WORK ITEM: Which of the lines in the data mention the string "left"? List them all.

DATASET EXTRACT:
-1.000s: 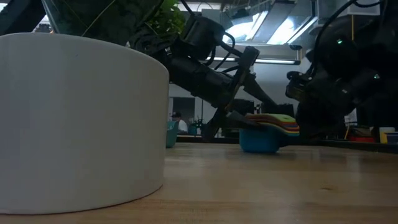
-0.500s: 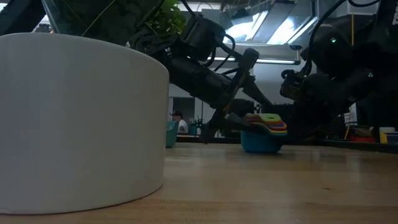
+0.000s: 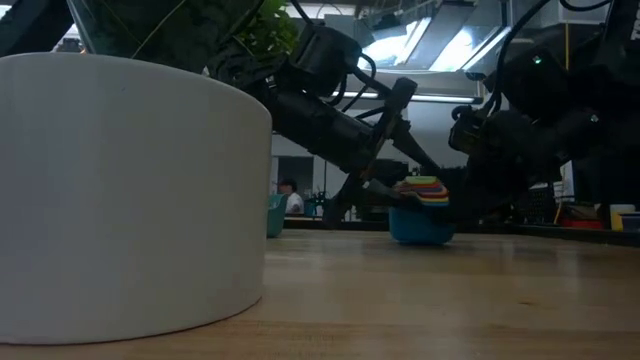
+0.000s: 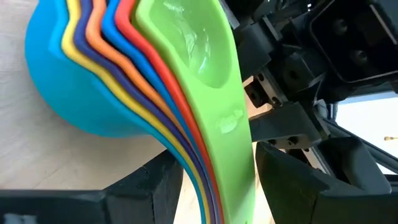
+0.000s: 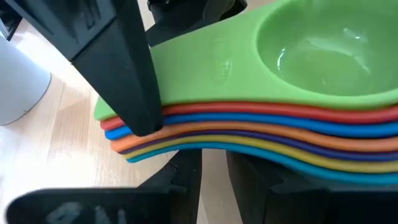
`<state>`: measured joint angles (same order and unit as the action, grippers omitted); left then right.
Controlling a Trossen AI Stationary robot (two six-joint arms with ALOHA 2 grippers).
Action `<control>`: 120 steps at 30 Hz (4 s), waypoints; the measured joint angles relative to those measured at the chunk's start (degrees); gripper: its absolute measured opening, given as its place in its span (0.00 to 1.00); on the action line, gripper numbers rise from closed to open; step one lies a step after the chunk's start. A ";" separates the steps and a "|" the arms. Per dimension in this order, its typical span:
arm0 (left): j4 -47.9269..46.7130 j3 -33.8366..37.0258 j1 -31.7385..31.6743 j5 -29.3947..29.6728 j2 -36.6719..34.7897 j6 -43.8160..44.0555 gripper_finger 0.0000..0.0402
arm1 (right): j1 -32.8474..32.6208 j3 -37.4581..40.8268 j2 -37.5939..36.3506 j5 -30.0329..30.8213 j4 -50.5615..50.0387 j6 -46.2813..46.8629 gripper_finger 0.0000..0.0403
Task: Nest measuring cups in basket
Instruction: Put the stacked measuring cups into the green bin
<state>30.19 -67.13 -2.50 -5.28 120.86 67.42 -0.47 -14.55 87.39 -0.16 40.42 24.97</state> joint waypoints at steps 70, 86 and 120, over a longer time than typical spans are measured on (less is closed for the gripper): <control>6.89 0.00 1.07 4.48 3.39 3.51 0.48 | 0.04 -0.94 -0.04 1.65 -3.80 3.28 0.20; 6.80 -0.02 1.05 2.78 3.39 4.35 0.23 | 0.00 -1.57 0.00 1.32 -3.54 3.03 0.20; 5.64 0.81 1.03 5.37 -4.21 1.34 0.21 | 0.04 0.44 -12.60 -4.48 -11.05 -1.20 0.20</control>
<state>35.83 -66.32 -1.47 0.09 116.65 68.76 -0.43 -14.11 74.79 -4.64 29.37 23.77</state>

RESPONSE BELOW:
`<state>`: measured joint angles (same order and unit as the action, grippers omitted); left then right.
arm0 (left): j4 -47.9269..46.7130 j3 -33.8366..37.0258 j1 -31.7385..31.6743 j5 -29.3947..29.6728 j2 -36.6719..34.7897 j6 -43.8160..44.0555 gripper_finger 0.0000..0.0402

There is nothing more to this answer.